For a Human-Centered AI

A year out of Earth: how a human body can change

July 31, 2019

Scott Kelly spent 340-day in space for NASA's investigation that studied identical twin astronauts. In the meanwhile, his brother Mark stayed on Earth. Christopher Mason, guest of FBK at 2019 MAQC conference, took part in the research by studying the change in genes expression

Christopher E. Mason is head of “The Mason laboratory” that develops and deploys new biochemical and computational methods in functional genomics. We met him during the 3rd annual MAQC Society Conference in which he presented his recent studies about genomics and next-generation sequencing.

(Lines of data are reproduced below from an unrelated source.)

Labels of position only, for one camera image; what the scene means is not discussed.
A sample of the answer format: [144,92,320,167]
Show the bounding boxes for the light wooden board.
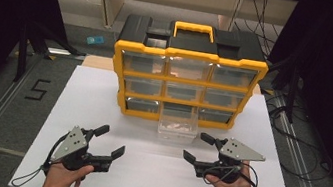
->
[81,53,263,96]

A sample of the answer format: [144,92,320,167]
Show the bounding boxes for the yellow carry handle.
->
[171,19,218,44]

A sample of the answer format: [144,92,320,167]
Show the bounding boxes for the black floor cables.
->
[257,89,333,185]

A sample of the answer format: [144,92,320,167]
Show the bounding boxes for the clear plastic organizer drawer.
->
[155,101,203,147]

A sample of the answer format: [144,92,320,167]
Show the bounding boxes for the person's left hand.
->
[39,157,95,187]

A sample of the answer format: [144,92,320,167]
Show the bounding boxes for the black hanging cables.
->
[230,0,289,59]

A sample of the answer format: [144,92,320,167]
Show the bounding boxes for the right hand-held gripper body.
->
[193,132,269,187]

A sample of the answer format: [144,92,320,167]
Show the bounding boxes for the yellow black organizer cabinet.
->
[104,10,275,137]

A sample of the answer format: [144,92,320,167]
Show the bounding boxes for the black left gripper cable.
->
[10,124,71,187]

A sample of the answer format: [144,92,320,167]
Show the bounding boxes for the blue card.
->
[85,33,106,48]

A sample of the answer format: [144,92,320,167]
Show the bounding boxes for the silver metal bar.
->
[47,47,73,58]

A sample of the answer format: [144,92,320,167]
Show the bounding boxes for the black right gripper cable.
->
[199,156,262,187]

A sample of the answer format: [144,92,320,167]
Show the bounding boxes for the grid of clear drawers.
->
[113,48,258,130]

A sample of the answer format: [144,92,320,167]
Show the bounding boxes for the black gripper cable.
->
[199,156,262,187]
[10,124,71,187]

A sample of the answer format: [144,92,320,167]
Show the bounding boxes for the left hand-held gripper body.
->
[49,122,118,178]

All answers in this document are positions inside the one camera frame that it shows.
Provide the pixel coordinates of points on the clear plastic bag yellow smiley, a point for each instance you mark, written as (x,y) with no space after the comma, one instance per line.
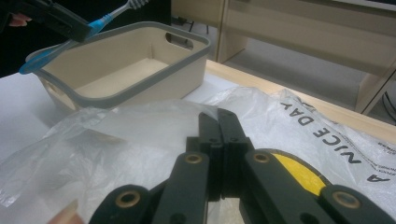
(140,127)

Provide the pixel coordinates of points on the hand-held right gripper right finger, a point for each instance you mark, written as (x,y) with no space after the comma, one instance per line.
(232,168)

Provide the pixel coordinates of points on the beige basket with grey rim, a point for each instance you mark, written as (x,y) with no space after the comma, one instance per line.
(174,84)

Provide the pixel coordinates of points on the blue and white toothbrush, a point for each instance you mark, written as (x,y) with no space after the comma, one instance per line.
(100,24)

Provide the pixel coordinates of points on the wooden shelf unit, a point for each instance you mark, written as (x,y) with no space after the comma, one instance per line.
(280,31)

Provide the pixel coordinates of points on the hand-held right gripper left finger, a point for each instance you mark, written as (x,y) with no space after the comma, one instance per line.
(214,174)

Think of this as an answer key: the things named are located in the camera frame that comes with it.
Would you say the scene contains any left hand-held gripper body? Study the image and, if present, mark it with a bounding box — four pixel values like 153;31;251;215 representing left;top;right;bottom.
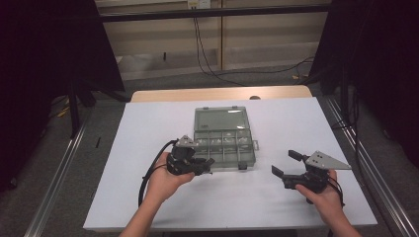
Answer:
166;134;206;177

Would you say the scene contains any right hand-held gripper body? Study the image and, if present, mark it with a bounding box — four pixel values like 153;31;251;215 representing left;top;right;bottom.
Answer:
282;150;353;196

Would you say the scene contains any translucent grey-green compartment box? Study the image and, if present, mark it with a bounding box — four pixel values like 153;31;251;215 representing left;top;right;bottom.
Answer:
193;105;261;172

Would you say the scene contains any person's left hand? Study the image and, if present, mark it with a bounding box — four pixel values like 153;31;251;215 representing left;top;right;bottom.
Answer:
144;151;196;206

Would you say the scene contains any person's right hand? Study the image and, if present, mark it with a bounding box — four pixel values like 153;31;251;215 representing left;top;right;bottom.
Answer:
294;169;346;226

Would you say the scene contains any heap of small silver parts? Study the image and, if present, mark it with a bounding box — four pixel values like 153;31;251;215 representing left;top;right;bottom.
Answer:
197;135;253;150

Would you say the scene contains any white table cover sheet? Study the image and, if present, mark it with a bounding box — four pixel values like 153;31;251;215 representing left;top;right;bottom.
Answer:
82;96;378;232

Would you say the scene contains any black curtain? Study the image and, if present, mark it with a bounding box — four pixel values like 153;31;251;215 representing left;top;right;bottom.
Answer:
308;0;419;170
0;0;126;193

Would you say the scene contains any black metal stand pole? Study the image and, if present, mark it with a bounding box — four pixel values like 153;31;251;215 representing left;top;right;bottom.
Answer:
66;78;82;139

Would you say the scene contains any black horizontal metal bar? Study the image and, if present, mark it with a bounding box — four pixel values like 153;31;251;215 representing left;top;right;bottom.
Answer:
98;3;332;24

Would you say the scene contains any left hand-held gripper black cable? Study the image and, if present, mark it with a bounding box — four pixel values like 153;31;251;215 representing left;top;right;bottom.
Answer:
137;139;179;207

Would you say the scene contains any hand-held gripper black cable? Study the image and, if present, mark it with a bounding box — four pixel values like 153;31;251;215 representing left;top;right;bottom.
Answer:
137;139;179;207
327;178;346;207

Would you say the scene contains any right hand-held gripper black cable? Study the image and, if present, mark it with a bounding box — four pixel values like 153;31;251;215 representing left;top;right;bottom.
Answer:
327;178;346;207

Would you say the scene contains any grey metal floor rail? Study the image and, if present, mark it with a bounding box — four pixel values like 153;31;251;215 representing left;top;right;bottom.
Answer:
323;95;419;237
24;111;92;237

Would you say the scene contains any black wall cable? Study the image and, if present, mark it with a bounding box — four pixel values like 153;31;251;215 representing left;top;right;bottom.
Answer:
195;17;316;77
192;17;247;88

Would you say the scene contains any white wall power socket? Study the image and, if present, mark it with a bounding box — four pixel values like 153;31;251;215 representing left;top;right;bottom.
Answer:
187;0;211;10

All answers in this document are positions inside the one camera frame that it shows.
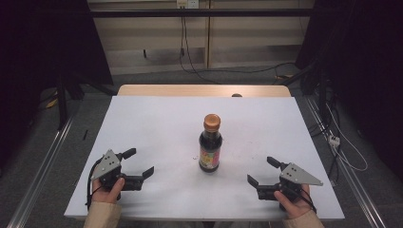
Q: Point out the white wall socket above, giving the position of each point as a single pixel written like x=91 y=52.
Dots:
x=187 y=3

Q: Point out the white power strip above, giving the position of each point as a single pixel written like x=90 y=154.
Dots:
x=334 y=140

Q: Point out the white board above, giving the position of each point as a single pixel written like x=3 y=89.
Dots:
x=164 y=126

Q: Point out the black metal stand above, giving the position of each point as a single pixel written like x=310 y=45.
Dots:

Dr. Mason, what would happen to a human body living in space?
We just completed a long scale study on what happens to the human body during one year of living in space. Scott Kelly, who was up there for one year ended up having longer telomeres, which are at the end of chromosomes. It’s as if he got younger in space: thousands and thousands of his genes changed their expression in response to being in zero gravity and receiving radiations. We’ve seen many changes to the human body in space but almost all of them will turn normal when one comes back to Earth. Overall, I think it’s very good news for looking at missions to go to Mars or potentially farther.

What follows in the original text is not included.